» PROBLEM STATEMENT
Without including any images, output the listing below exactly.
=== Section Start ===
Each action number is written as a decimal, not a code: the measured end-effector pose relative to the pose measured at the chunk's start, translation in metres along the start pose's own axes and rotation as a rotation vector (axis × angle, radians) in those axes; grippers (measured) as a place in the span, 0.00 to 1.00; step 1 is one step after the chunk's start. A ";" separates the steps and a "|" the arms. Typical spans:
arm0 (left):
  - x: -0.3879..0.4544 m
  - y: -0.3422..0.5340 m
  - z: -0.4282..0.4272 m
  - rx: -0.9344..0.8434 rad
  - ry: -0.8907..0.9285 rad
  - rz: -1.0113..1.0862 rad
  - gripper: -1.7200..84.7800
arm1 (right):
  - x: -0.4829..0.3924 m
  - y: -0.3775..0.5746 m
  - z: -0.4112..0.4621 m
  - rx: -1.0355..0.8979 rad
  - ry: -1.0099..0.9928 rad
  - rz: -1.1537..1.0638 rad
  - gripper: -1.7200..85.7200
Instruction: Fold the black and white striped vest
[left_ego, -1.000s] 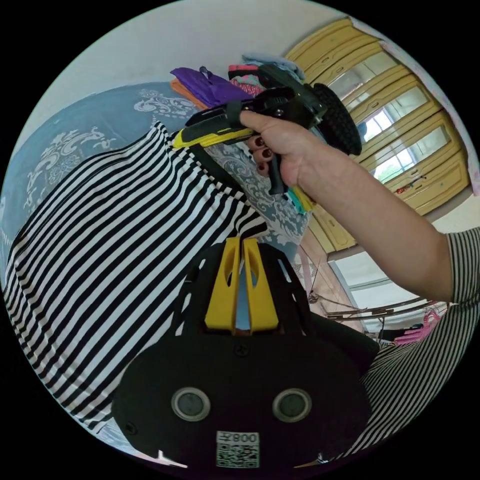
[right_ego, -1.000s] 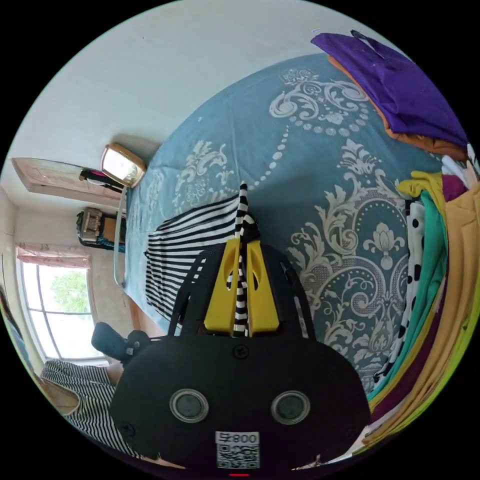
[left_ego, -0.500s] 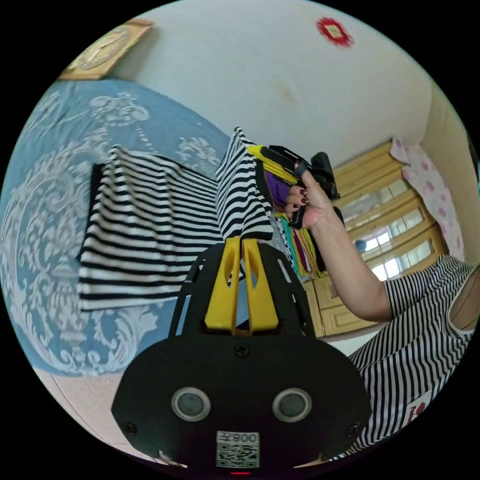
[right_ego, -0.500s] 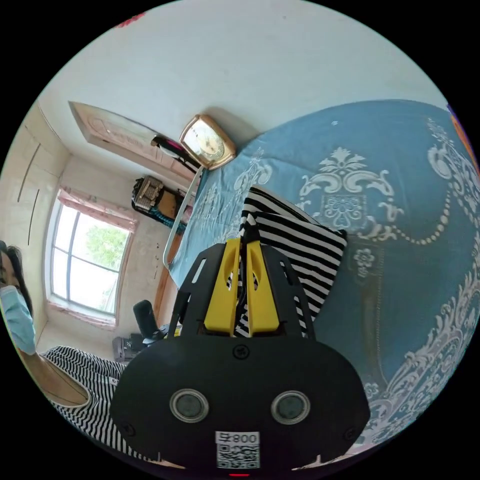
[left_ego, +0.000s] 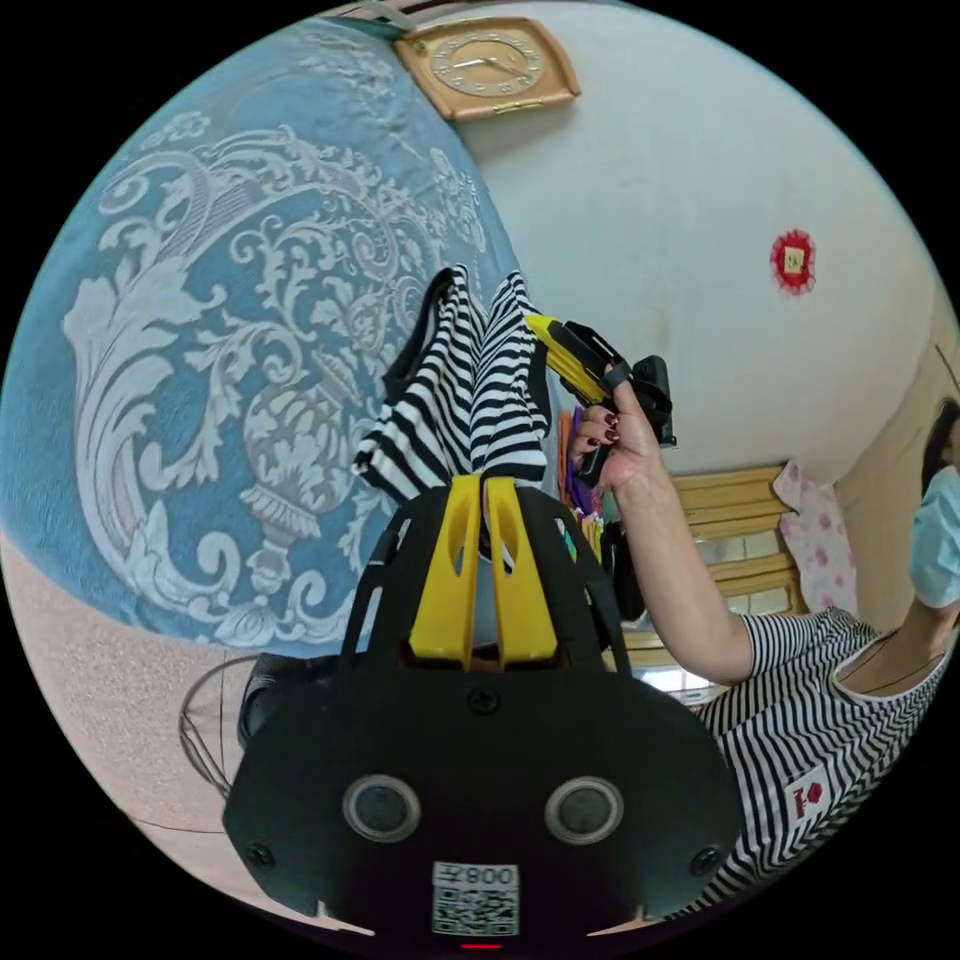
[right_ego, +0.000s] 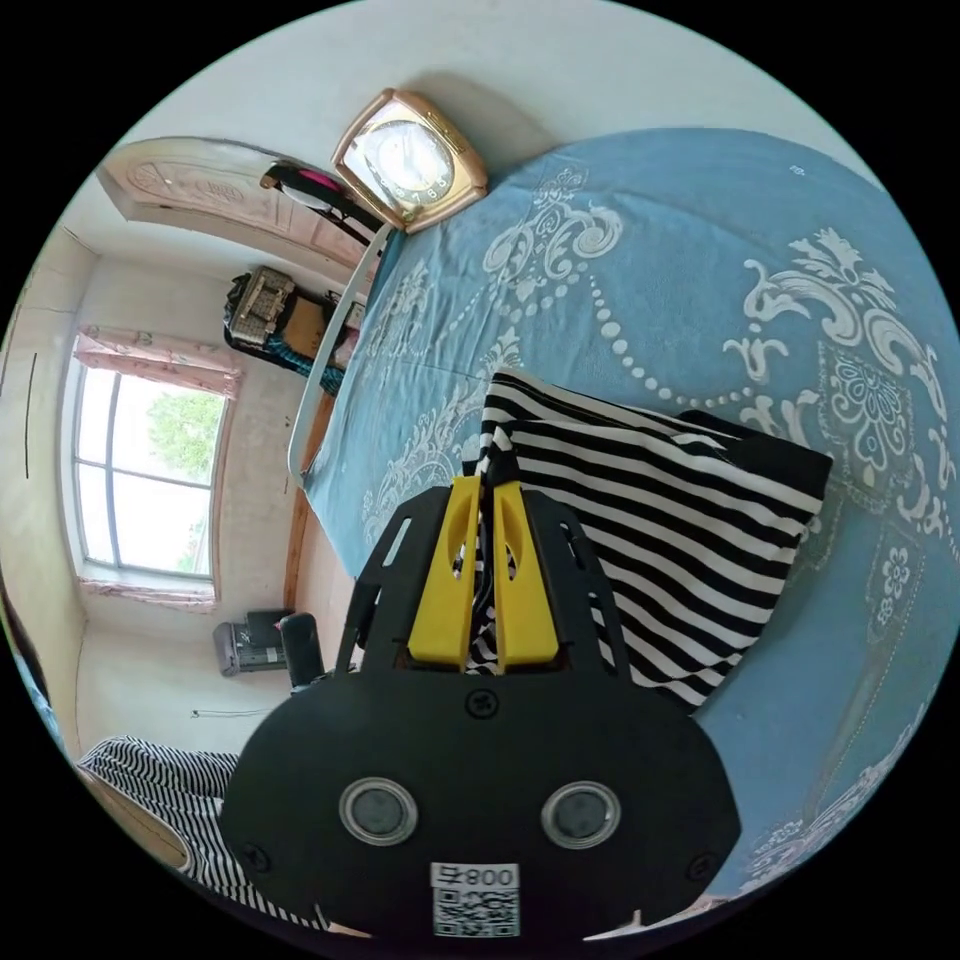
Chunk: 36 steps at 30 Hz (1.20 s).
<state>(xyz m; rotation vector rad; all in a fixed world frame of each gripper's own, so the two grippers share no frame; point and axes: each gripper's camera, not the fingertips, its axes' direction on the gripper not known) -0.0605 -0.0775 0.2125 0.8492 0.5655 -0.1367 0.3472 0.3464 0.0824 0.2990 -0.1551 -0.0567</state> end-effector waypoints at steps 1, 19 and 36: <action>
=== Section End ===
» EXERCISE SOLUTION
Each action number is written as a decimal, not a code: the measured end-effector pose relative to the pose measured at the chunk's start, translation in metres along the start pose's own axes and rotation as a rotation vector (axis × angle, radians) in those axes; grippers (measured) as a place in the span, 0.00 to 1.00; step 1 is one step after the chunk's start. A ";" separates the steps and a "|" the arms. Typical spans:
arm0 (left):
  - x: -0.3879..0.4544 m
  - y: -0.3422..0.5340 m
  - z: -0.4282..0.4272 m
  - rx: -0.9344..0.8434 rad
  - ry: -0.8907..0.9285 rad
  - rz: -1.0113..1.0862 rad
  - gripper: -1.7200..84.7800
arm1 (right):
  - x: -0.4829..0.3924 m
  - y: -0.3775..0.5746 m
  - z: -0.4112..0.4621 m
  - rx: -1.0355..0.8979 rad
  - ry: -1.0099..0.9928 rad
  - rz: -1.1537..1.0638 rad
  - gripper: -1.7200..85.7200
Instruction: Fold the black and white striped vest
[left_ego, -1.000s] 
[right_ego, -1.000s] 
[left_ego, -0.500s] 
[right_ego, -0.500s] 
[left_ego, +0.000s] 
[right_ego, +0.000s] 
Chunk: 36 steps at 30 Hz (1.20 s).
<state>(xyz m; rotation vector rad; all in a fixed world frame of each gripper's own, so the two grippers share no frame; point and axes: each gripper's camera, not the fingertips, its axes' direction on the gripper not known) -0.0605 -0.0775 0.2125 0.8492 0.5655 -0.1367 0.3472 0.3464 0.0824 0.2990 -0.1551 -0.0567</state> end-effector waypoints at steps 1, 19 and 36: <action>

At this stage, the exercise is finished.